-- 1. ストリーミングが有効になった DynamoDB テーブルを作成する
aws dynamodb create-table \
--table-name tab1 \
--attribute-definitions \
AttributeName=col1,AttributeType=S \
AttributeName=col2,AttributeType=S \
--key-schema \
AttributeName=col1,KeyType=HASH \
AttributeName=col2,KeyType=RANGE \
--billing-mode=PAY_PER_REQUEST \
--stream-specification StreamEnabled=true,StreamViewType=NEW_AND_OLD_IMAGES
-- 2. IAMポリシー作成
vim policy01.json
{
"Version": "2012-10-17",
"Statement": [
{
"Effect": "Allow",
"Action": "lambda:InvokeFunction",
"Resource": "arn:aws:lambda:ap-northeast-1:999999999999:function:test"
},
{
"Effect": "Allow",
"Action": [
"logs:CreateLogGroup",
"logs:CreateLogStream",
"logs:PutLogEvents"
],
"Resource": "arn:aws:logs:ap-northeast-1:999999999999:*"
},
{
"Effect": "Allow",
"Action": [
"dynamodb:DescribeStream",
"dynamodb:GetRecords",
"dynamodb:GetShardIterator",
"dynamodb:ListStreams"
],
"Resource": "arn:aws:dynamodb:ap-northeast-1:999999999999:table/tab1/stream/*"
},
{
"Effect": "Allow",
"Action": [
"sns:Publish"
],
"Resource": [
"*"
]
}
]
}
aws iam create-policy \
--policy-name policy01 \
--policy-document file://policy01.json
{
"Version": "2012-10-17",
"Statement": [
{
"Effect": "Allow",
"Principal": {
"Service": "lambda.amazonaws.com"
},
"Action": "sts:AssumeRole"
}
]
}
aws iam create-role \
--role-name role01 \
--assume-role-policy-document file://role01.json
-- 4. ポリシーをロールにアタッチ
aws iam attach-role-policy \
--policy-arn arn:aws:iam::999999999999:policy/policy01 \
--role-name role01
-- 5. SNSトピック作成
aws sns list-topics
aws sns list-subscriptions
aws sns create-topic --name topic01
aws sns subscribe \
--topic-arn arn:aws:sns:ap-northeast-1:999999999999:topic01 \
--protocol email \
--notification-endpoint admin@example.com
-- 6. Lambda 関数作成
vim test.js
'use strict';
var AWS = require("aws-sdk");
var sns = new AWS.SNS();
exports.handler = (event, context, callback) => {
event.Records.forEach((record) => {
console.log('Stream record: ', JSON.stringify(record, null, 2) );
if (record.eventName == 'INSERT') {
var col1 = JSON.stringify(record.dynamodb.NewImage.col1.S);
var col2 = JSON.stringify(record.dynamodb.NewImage.col2.S);
var col3 = JSON.stringify(record.dynamodb.NewImage.col3.S);
var params = {
Subject: 'A new data : ' + col1 + ',' + col2,
Message: 'col3 : ' + col3,
TopicArn: 'arn:aws:sns:ap-northeast-1:999999999999:topic01'
};
sns.publish(params, function(err, data) {
if (err) {
console.error("Unable to send message.

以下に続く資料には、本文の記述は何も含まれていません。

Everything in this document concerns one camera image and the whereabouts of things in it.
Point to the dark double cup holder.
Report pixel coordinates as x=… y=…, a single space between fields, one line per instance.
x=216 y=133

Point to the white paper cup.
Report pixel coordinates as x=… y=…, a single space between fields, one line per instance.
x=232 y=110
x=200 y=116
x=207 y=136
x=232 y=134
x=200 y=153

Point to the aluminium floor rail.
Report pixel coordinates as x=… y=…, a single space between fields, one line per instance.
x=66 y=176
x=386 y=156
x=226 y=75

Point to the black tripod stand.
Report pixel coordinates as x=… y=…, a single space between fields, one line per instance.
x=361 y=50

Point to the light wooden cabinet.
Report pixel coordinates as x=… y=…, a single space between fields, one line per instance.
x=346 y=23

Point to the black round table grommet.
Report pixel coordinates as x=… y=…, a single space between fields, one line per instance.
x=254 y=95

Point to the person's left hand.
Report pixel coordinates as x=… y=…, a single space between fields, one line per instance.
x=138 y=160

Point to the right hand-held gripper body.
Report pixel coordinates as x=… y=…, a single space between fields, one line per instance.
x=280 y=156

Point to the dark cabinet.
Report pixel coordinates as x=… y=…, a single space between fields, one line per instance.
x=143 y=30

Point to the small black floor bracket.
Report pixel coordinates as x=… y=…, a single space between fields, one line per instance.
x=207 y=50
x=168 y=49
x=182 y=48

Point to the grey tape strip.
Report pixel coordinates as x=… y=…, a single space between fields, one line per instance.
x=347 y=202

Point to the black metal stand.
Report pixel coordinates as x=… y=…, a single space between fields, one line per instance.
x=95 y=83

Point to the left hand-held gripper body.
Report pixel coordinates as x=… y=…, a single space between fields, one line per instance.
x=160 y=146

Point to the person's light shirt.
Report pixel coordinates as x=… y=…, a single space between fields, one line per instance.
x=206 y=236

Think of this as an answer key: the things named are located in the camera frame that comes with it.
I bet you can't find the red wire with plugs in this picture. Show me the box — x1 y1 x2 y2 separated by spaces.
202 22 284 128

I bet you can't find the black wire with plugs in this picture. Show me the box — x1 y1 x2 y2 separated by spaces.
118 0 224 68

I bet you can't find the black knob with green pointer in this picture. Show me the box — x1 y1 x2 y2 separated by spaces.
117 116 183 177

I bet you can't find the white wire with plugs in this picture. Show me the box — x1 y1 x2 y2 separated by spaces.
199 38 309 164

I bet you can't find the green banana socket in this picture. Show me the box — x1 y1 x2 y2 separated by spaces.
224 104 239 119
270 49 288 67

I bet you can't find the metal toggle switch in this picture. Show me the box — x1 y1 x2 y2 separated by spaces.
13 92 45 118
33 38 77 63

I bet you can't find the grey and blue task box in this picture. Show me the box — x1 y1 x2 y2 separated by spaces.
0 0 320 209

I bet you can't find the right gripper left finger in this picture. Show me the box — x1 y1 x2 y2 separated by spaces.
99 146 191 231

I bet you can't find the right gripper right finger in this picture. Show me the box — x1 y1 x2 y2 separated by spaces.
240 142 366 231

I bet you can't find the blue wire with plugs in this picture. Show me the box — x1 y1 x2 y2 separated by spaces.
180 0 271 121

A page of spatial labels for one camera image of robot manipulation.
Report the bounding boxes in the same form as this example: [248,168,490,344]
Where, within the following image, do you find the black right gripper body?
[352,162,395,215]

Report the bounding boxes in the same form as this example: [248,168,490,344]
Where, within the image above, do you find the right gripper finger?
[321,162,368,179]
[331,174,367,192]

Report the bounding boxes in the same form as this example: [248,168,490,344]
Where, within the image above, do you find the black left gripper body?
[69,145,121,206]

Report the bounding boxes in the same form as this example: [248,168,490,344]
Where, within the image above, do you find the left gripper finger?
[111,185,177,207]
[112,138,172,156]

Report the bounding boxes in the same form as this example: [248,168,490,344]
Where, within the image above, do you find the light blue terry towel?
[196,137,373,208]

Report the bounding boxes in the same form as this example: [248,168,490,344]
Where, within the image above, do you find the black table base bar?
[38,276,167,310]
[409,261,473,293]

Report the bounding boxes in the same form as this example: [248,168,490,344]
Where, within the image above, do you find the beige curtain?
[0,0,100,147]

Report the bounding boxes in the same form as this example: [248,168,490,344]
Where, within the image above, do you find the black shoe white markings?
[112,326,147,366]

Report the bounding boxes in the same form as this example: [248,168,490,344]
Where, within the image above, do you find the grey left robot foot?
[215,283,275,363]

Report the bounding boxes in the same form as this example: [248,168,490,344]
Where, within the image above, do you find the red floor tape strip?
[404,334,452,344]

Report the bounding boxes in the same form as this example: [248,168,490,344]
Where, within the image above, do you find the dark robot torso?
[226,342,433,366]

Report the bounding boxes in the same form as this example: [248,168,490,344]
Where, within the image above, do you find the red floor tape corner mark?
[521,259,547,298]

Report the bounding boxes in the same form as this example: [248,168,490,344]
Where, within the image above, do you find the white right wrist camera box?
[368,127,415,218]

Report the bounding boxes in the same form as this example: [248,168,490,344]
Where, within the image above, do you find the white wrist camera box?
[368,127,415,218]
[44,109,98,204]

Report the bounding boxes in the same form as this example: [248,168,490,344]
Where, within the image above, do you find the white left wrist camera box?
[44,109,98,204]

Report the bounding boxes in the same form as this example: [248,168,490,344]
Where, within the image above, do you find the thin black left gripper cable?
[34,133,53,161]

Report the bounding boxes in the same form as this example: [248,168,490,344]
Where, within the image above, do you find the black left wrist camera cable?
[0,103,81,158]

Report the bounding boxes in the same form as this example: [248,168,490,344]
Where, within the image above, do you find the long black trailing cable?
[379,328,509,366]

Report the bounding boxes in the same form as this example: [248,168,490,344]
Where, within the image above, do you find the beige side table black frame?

Error JSON:", JSON.stringify(err, null, 2) );
} else {
console.log("Results from sending message: ", JSON.stringify(data, null, 2) );
}
});
}
});
callback(null, `Successfully processed ${event.Records.length} records.`);
};
zip test.zip test.js
aws lambda create-function \
--region ap-northeast-1 \
--function-name test \
--zip-file fileb://test.zip \
--role arn:aws:iam::999999999999:role/role01 \
--handler test.handler \
--timeout 5 \
--runtime nodejs14.x
-- 7. トリガー作成
aws dynamodb describe-table --table-name tab1
aws lambda create-event-source-mapping \
--region ap-northeast-1 \
--function-name test \
--event-source arn:aws:dynamodb:ap-northeast-1:999999999999:table/tab1/stream/2021-09-25T17:18:19.200 \
--batch-size 1 \
--starting-position TRIM_HORIZON
-- 8. 動作確認
aws dynamodb put-item \
--table-name tab1 \
--item \
'{"col1": {"S": "val11"}, "col2": {"S": "val12"}, "col3": {"S": "val13"}}'
aws dynamodb put-item \
--table-name tab1 \
--item \
'{"col1": {"S": "val21"}, "col2": {"S": "val22"}, "col3": {"S": "val23"}}'
aws dynamodb delete-item \
--table-name tab1 \
--key '{ "col1": {"S": "val21"}, "col2": {"S": "val22"}}'
-- 9. クリーンアップ
-- lambdaイベントソースマッピング一覧
aws lambda list-event-source-mappings \
--function-name test \
--event-source arn:aws:dynamodb:ap-northeast-1:999999999999:table/tab1/stream/2021-09-25T17:18:19.200 \
-- lambdaイベントソースマッピング削除
aws lambda delete-event-source-mapping \
--uuid 11111111-2222-3333-4444-555555555555
-- lambda関数の一覧
aws lambda list-functions | jq -c '.Functions[] | [ .FunctionName ]'
-- lambda関数の削除
aws lambda delete-function --function-name test
-- SNSトピック削除
aws sns unsubscribe --subscription-arn arn:aws:sns:ap-northeast-1:999999999999:topic01:11111111-2222-3333-4444-555555555555
aws sns delete-topic --topic-arn arn:aws:sns:ap-northeast-1:999999999999:topic01
aws sns list-topics
aws sns list-subscriptions
-- ロールの一覧
aws iam list-roles | grep role01
-- ロールの削除
aws iam detach-role-policy \
--role-name role01 \
--policy-arn arn:aws:iam::999999999999:policy/policy01
aws iam delete-role --role-name role01
-- ポリシーの一覧
aws iam list-policies | grep policy01
-- ポリシーの削除
aws iam delete-policy \
--policy-arn arn:aws:iam::999999999999:policy/policy01
-- dynamodbテーブル一覧
aws dynamodb list-tables
-- dynamodbテーブル削除
aws dynamodb delete-table --table-name tab1